Introducing Lyfe: Yield in JavaScript

June 23, 2011

I've been a fan of using yield to create generators in Python for a long time, and when I was dragged into the world of C#, I was thrilled to see that it supports this pattern as well.

Generators with yield

The yield pattern is a great way to “generate stuff” to be iterated over, and do so in a clear and easily readable way. The basic conceptual idea is: You have a function that returns multiple times, and all those different return values are just a collection of values to iterate over.

Blog posts that include code always need contrived examples that have nothing to do with the real world, so let's use FizzBuzz:

Write a program that prints the numbers from 1 to 100. But for multiples of three print “Fizz” instead of the number and for the multiples of five print “Buzz”. For numbers which are multiples of both three and five print “FizzBuzz”.

In Python, a generator that yields FizzBuzz “numbers” might look like this:

def infiniteFizzBuzz():
    i = 1
    while True:
        word = ""
        if i % 3 == 0:
            word = "Fizz"
        if i % 5 == 0:
            word += "Buzz"

        if word:
            yield word
        else:
            yield i

        i += 1

To print the first hundred of them, we do this:

from itertools import islice

for x in islice(infiniteFizzBuzz(), 100):
    print x

In C#, the whole thing looks extremely similar. Note that we're taking the simple route of just yielding objects, since we can have both integers and strings as results; an enterprise version would of course have something like an IEnumerable<IFizzBuzz>. Well, the “actual” Enterprise FizzBuzz has ITransformer to turn numbers into strings. Anyway; I digress.

public static IEnumerable<object> InfiniteFizzBuzz()
{
    var i = 1;
    string word;
    while (true)
    {
        word = "";
        if (i % 3 == 0)
            word = "Fizz";
        if (i % 5 == 0)
            word += "Buzz";

        if (word.Length > 0)
            yield return word;
        else
            yield return i;

        i++;
    }
}

To again output one hundred, using a little bit of LINQ:

foreach (var x in InfiniteFizzBuzz().Take(100))
{
    Console.WriteLine(x);
}

So what about JavaScript?

Tough luck. There's no yield in JavaScript. Well, in Firefox there is, if you give your <script> tag a new type, namely "application/javascript;version=1.7". Chances are that sooner or later, yield-based generators will be part of the standard, but that's dreaming of the future for now.

Fully emulating this behavior in JavaScript in a way that all current browsers understand is not possible, because you don't have coroutines – there's no way to leave a function and later come back to continue where you left off.

But I really wanted to see yield in JavaScript, so I tried playing around with some callback trickery, and came up with “Lyfe”, which is an incredibly witty recursive acronym for Lyfe: yield for everyone.

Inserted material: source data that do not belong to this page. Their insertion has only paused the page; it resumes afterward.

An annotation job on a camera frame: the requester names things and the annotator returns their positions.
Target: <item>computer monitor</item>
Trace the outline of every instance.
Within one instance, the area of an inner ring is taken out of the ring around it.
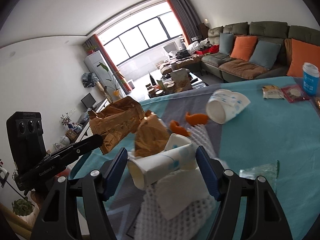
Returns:
[[[93,96],[89,93],[84,98],[81,99],[81,102],[84,104],[84,106],[88,108],[92,108],[96,100],[93,98]]]

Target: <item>bottle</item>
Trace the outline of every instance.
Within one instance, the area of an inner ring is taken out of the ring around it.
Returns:
[[[151,84],[155,86],[156,85],[155,79],[151,76],[150,72],[149,72],[149,76],[150,76]]]

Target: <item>vase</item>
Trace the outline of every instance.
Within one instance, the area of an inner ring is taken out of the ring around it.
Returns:
[[[117,98],[117,100],[119,100],[119,99],[122,98],[121,95],[120,95],[119,89],[114,90],[114,91],[112,92],[112,94]]]

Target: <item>blue gripper pad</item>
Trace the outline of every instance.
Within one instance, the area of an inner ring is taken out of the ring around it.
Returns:
[[[196,161],[208,188],[209,194],[213,196],[215,200],[219,201],[221,193],[219,191],[218,177],[211,166],[210,160],[212,159],[208,156],[205,149],[202,146],[199,146],[196,150]]]
[[[113,159],[111,165],[109,166],[106,172],[107,176],[103,182],[103,201],[107,201],[110,197],[112,197],[115,194],[122,174],[124,172],[124,168],[127,165],[127,161],[128,152],[125,148],[122,147],[117,153],[116,157]]]

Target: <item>white tissue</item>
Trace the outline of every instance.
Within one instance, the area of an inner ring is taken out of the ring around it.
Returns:
[[[167,220],[177,216],[191,202],[209,196],[199,168],[174,171],[160,179],[156,183],[155,189],[161,213]]]

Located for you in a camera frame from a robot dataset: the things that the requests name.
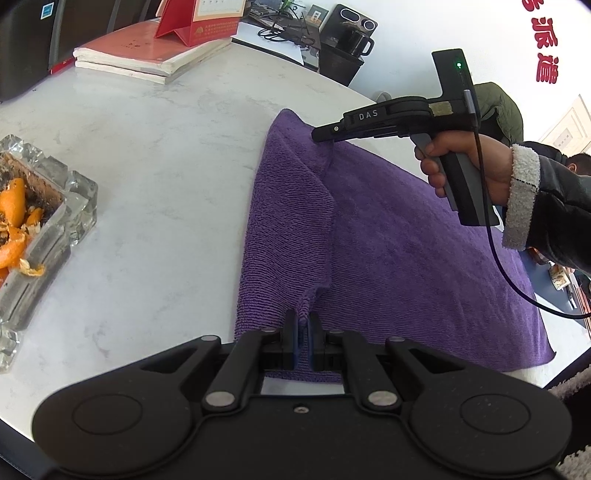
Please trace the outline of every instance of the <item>black mug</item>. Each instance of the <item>black mug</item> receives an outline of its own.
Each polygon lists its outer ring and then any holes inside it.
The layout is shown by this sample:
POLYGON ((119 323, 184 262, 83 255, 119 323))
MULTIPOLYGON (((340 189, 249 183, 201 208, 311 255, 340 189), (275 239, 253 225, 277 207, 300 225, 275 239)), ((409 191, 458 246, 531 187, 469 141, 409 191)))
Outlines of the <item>black mug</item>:
POLYGON ((365 57, 374 49, 374 41, 361 30, 351 28, 343 34, 336 47, 353 57, 365 57))

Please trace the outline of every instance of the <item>finger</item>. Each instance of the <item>finger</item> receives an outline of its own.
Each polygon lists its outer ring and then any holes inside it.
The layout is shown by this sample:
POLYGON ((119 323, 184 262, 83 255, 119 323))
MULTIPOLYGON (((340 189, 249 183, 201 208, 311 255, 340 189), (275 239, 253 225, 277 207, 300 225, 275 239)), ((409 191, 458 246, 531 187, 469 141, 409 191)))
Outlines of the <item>finger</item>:
POLYGON ((434 157, 440 157, 449 152, 469 153, 475 148, 475 145, 473 133, 451 130, 438 134, 426 146, 425 152, 434 157))
POLYGON ((421 162, 421 171, 425 175, 435 175, 436 173, 439 173, 439 165, 433 160, 423 160, 421 162))
POLYGON ((429 185, 435 189, 442 189, 445 186, 445 175, 443 173, 436 173, 429 175, 429 185))
POLYGON ((417 160, 425 160, 425 154, 418 147, 414 147, 414 156, 417 160))

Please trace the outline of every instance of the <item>hand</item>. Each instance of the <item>hand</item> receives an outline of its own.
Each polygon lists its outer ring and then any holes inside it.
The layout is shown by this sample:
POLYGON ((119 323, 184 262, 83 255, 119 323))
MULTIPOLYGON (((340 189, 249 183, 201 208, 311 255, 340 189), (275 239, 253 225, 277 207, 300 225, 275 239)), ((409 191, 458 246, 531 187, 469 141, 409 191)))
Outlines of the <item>hand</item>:
MULTIPOLYGON (((482 157, 486 174, 486 186, 494 205, 507 206, 509 187, 513 171, 513 151, 497 140, 480 135, 482 157)), ((476 140, 471 132, 449 131, 442 132, 425 148, 427 155, 441 157, 449 152, 465 153, 472 163, 479 168, 476 140)), ((429 185, 435 188, 435 194, 445 197, 443 187, 446 184, 445 175, 439 171, 439 165, 430 158, 425 158, 421 150, 416 147, 414 154, 421 160, 421 170, 428 176, 429 185)))

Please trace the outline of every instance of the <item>orange peel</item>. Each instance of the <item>orange peel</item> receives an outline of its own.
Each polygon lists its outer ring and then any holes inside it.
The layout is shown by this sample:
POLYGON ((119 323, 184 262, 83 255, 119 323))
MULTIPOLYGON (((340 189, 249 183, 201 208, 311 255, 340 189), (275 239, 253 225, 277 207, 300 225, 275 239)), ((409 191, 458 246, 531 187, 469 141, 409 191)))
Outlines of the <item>orange peel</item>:
POLYGON ((7 268, 0 268, 0 286, 6 281, 9 273, 7 268))
POLYGON ((13 179, 7 189, 0 193, 0 212, 4 214, 8 225, 20 227, 26 211, 25 181, 21 178, 13 179))
POLYGON ((27 236, 13 226, 8 227, 8 242, 0 247, 0 269, 14 265, 27 247, 27 236))
POLYGON ((43 209, 36 208, 27 217, 27 221, 25 222, 25 225, 33 226, 37 223, 40 223, 42 218, 43 218, 43 209))
POLYGON ((27 260, 21 258, 18 271, 27 277, 41 277, 45 273, 45 265, 39 265, 38 268, 32 268, 27 260))

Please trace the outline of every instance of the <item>microfiber towel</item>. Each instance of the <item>microfiber towel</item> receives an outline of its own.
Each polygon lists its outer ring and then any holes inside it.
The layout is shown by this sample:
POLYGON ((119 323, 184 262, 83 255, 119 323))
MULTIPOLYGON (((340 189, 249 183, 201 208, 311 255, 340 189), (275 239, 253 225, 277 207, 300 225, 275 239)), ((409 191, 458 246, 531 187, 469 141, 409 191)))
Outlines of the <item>microfiber towel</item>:
MULTIPOLYGON (((497 371, 554 358, 537 308, 496 268, 485 228, 460 224, 421 179, 348 142, 311 139, 283 110, 256 173, 245 237, 236 337, 281 326, 295 309, 325 329, 357 330, 374 343, 398 335, 497 371)), ((533 296, 516 251, 503 266, 533 296)), ((334 381, 304 354, 287 378, 334 381)))

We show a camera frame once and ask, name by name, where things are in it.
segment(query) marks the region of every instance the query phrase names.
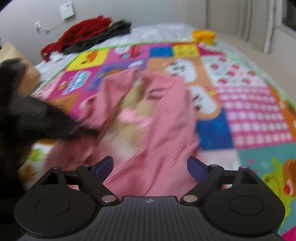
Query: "yellow square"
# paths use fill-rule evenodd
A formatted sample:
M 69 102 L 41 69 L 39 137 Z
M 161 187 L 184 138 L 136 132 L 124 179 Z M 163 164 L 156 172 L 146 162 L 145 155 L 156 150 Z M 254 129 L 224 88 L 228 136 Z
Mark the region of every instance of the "yellow square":
M 86 69 L 104 63 L 109 49 L 85 51 L 81 53 L 66 69 L 66 71 Z
M 174 57 L 196 57 L 200 52 L 195 44 L 178 44 L 173 46 Z

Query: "pile of clothes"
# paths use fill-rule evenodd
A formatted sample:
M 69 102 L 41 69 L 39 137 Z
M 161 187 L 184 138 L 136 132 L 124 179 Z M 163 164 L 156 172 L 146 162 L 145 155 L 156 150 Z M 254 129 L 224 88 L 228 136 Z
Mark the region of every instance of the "pile of clothes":
M 54 51 L 63 54 L 80 53 L 108 38 L 130 32 L 131 22 L 121 20 L 112 23 L 111 18 L 98 16 L 73 25 L 56 43 L 45 46 L 41 50 L 41 55 L 49 61 L 49 56 Z
M 75 170 L 112 156 L 104 185 L 118 197 L 182 197 L 196 185 L 187 159 L 197 154 L 195 114 L 182 77 L 127 69 L 105 77 L 80 105 L 83 125 L 99 131 L 58 141 L 46 170 Z

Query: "pink bow print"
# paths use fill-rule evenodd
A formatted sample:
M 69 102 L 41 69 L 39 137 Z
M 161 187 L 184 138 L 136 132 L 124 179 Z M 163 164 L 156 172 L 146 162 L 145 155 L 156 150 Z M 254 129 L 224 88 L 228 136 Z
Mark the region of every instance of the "pink bow print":
M 123 109 L 118 118 L 125 124 L 136 123 L 140 129 L 145 129 L 151 122 L 151 117 L 136 116 L 136 111 L 130 109 Z

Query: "pink gingham pattern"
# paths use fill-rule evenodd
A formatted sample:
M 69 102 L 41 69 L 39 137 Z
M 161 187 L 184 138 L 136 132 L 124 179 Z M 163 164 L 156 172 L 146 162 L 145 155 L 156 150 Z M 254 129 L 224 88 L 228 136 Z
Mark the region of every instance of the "pink gingham pattern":
M 292 142 L 292 134 L 269 87 L 216 87 L 237 149 Z

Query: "white curtain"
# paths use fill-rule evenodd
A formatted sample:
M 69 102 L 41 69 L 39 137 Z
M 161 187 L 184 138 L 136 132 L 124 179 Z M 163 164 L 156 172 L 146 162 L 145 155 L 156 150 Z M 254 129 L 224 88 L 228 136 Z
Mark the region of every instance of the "white curtain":
M 260 52 L 269 53 L 276 0 L 241 0 L 238 35 Z

Here's the above FizzBuzz example in JavaScript using Lyfe:

var infiniteFizzBuzz = Generator(function () {
    var i = 1, word;
    while (true) {
        word = "";
        if (i % 3 === 0)
            word = "Fizz";
        if (i % 5 === 0)
            word += "Buzz";

        if (word)
            this.yield(word);
        else
            this.yield(i);

        i++;
    }
});

And here is the corresponding iteration:

infiniteFizzBuzz.take(100).forEach(function (val) {
    console.log(val);
});

Watch out a little bit

Lyfe approaches the whole thing backwards: When encountering yield, instead of leaving the generator function to essentially go down a level in the call stack, instead yield is a function call that creates a new level on top of the stack. Interestingly, Eric Lippert identifies this method as a valid alternative in one of his blog posts on generators in C#.

It comes with a few drawbacks. For example, it's not possible to implement an iterator protocoll with this (think “next()”), and there are no syntax restrictions preventing you from, say, leaking yield out of the current scope. I may, at some point, add a way to prevent some weirdness at runtime, but currently, it's “just don't do it”.

The purpose of Lyfe (no pun intended) is not to make everything work identical to, say, Python; the purpose is to offer generator functions with yield, and a few tools to work with them.

The project is very new and experimental, but if you're interested, you can find it on BitBucket at bitbucket.org/balpha/lyfe. Be sure to tell me what you think!